(Beginning of Data records)

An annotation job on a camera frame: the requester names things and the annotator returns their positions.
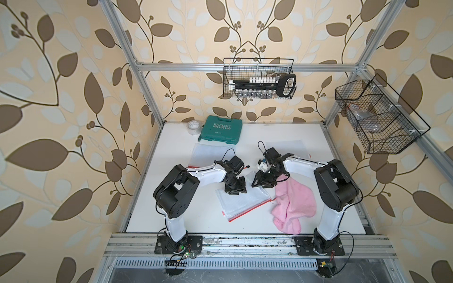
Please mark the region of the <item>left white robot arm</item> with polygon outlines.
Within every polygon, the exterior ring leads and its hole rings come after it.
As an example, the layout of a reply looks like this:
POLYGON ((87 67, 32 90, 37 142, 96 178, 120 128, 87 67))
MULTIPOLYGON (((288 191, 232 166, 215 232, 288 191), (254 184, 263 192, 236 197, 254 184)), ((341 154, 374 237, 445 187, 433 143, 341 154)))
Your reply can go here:
POLYGON ((215 161, 206 167, 188 169, 176 165, 153 193, 157 213, 165 217, 166 237, 171 244, 183 245, 187 237, 184 213, 197 189, 213 183, 224 183, 228 194, 246 193, 245 178, 240 174, 247 166, 234 156, 215 161))

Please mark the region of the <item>pink wiping cloth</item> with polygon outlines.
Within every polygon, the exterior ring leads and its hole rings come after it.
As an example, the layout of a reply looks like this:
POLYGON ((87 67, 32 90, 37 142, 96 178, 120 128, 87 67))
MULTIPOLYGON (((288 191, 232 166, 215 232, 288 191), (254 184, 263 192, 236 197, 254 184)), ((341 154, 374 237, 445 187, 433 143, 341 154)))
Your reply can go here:
POLYGON ((313 191, 293 178, 281 180, 275 187, 277 205, 271 211, 273 223, 282 233, 298 235, 302 226, 299 219, 316 214, 313 191))

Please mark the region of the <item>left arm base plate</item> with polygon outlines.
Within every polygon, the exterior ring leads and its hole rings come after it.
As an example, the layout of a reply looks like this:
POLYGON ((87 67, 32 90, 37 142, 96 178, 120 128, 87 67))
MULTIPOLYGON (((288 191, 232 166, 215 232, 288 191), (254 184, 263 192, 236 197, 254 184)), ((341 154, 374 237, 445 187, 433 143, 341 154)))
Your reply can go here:
POLYGON ((185 235, 180 241, 175 242, 167 234, 158 236, 154 253, 157 255, 182 255, 185 253, 198 255, 202 251, 203 237, 185 235))

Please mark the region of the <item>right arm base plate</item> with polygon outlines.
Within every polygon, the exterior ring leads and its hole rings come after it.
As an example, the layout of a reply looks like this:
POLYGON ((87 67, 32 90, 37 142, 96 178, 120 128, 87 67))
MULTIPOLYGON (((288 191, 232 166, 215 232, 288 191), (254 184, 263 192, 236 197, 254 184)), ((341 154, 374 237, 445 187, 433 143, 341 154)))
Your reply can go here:
POLYGON ((340 237, 325 240, 321 236, 297 236, 293 238, 299 256, 344 256, 346 253, 340 237))

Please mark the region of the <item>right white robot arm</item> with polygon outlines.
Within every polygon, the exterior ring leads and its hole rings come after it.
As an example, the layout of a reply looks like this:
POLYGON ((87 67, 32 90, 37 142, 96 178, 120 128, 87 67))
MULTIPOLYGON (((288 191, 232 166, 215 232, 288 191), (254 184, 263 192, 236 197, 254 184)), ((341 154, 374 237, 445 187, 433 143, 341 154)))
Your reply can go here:
POLYGON ((273 188, 290 179, 292 173, 304 175, 317 182, 324 203, 320 223, 313 234, 313 251, 325 254, 337 243, 340 224, 348 208, 356 205, 357 195, 362 192, 355 184, 343 163, 333 159, 327 163, 295 157, 292 153, 279 154, 275 148, 264 152, 264 159, 252 182, 253 187, 273 188))

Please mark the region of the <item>clear mesh document bag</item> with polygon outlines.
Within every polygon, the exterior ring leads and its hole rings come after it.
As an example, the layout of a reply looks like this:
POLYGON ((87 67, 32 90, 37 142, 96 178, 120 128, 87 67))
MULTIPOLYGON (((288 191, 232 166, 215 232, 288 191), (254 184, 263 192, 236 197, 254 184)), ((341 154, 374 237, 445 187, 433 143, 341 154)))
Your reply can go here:
POLYGON ((246 193, 229 195, 223 189, 216 191, 222 207, 222 214, 228 222, 232 222, 255 208, 272 201, 271 195, 265 189, 260 186, 252 187, 255 175, 256 172, 253 171, 245 176, 246 193))

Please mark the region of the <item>wiped clear document bag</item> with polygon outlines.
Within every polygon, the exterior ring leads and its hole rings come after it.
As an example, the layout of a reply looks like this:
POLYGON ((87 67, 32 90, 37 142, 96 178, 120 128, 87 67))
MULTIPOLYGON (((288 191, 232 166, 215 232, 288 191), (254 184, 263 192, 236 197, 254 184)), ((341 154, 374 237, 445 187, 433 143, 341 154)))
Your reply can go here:
POLYGON ((293 140, 293 141, 277 141, 273 144, 273 147, 281 155, 292 153, 295 156, 303 159, 311 159, 311 154, 305 147, 302 140, 293 140))

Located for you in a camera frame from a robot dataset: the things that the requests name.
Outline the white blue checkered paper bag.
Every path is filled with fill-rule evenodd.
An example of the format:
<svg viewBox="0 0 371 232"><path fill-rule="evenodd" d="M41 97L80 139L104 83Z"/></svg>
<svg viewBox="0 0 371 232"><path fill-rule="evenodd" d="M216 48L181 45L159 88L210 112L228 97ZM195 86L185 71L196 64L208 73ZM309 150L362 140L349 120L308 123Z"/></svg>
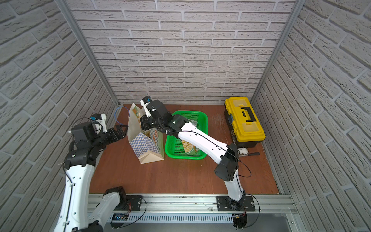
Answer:
<svg viewBox="0 0 371 232"><path fill-rule="evenodd" d="M157 129L142 129L140 119L146 117L144 108L132 104L130 108L120 106L114 112L115 120L121 109L128 112L127 138L141 164L165 160L163 135Z"/></svg>

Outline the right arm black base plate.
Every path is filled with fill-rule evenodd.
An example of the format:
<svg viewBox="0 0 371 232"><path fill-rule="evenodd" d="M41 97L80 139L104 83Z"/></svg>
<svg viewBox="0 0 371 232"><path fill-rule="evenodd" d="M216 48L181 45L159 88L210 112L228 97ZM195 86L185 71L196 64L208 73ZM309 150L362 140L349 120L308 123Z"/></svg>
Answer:
<svg viewBox="0 0 371 232"><path fill-rule="evenodd" d="M235 201L228 196L216 196L216 206L218 211L246 211L256 210L252 196L243 196L240 201Z"/></svg>

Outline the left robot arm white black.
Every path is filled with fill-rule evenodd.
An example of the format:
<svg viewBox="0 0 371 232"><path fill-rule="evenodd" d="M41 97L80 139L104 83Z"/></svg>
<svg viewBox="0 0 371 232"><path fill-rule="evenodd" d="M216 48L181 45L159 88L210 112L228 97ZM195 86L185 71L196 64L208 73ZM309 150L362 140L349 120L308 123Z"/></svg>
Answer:
<svg viewBox="0 0 371 232"><path fill-rule="evenodd" d="M71 129L73 141L62 165L66 180L56 232L102 232L113 211L127 205L124 188L110 188L92 214L88 214L89 189L97 158L108 145L125 138L128 128L116 125L107 129L103 124L96 120Z"/></svg>

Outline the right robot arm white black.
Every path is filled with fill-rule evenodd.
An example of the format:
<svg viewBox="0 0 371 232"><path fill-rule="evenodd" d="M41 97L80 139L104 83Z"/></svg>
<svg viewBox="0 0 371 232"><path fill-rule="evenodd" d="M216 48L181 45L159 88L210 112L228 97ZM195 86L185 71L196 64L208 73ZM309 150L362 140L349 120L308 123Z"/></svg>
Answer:
<svg viewBox="0 0 371 232"><path fill-rule="evenodd" d="M217 164L214 173L225 182L231 201L240 202L245 191L239 179L239 154L234 144L227 145L200 131L181 115L172 115L159 100L146 96L141 100L145 115L140 118L144 130L158 129L166 135L191 143Z"/></svg>

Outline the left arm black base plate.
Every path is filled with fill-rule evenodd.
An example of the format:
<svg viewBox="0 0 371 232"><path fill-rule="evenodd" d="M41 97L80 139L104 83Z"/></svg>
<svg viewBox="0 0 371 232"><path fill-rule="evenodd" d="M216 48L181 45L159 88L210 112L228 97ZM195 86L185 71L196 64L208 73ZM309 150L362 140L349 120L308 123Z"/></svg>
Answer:
<svg viewBox="0 0 371 232"><path fill-rule="evenodd" d="M120 203L115 211L140 211L143 197L141 195L120 196Z"/></svg>

(End of Data records)

What to do: Show the lines in the entries above that include the string "right".

Result of the task:
Please mark the region of the <item>right arm base plate</item> with polygon outlines.
Please mark the region of the <item>right white robot arm</item> with polygon outlines.
Outline the right arm black base plate.
Outline the right robot arm white black.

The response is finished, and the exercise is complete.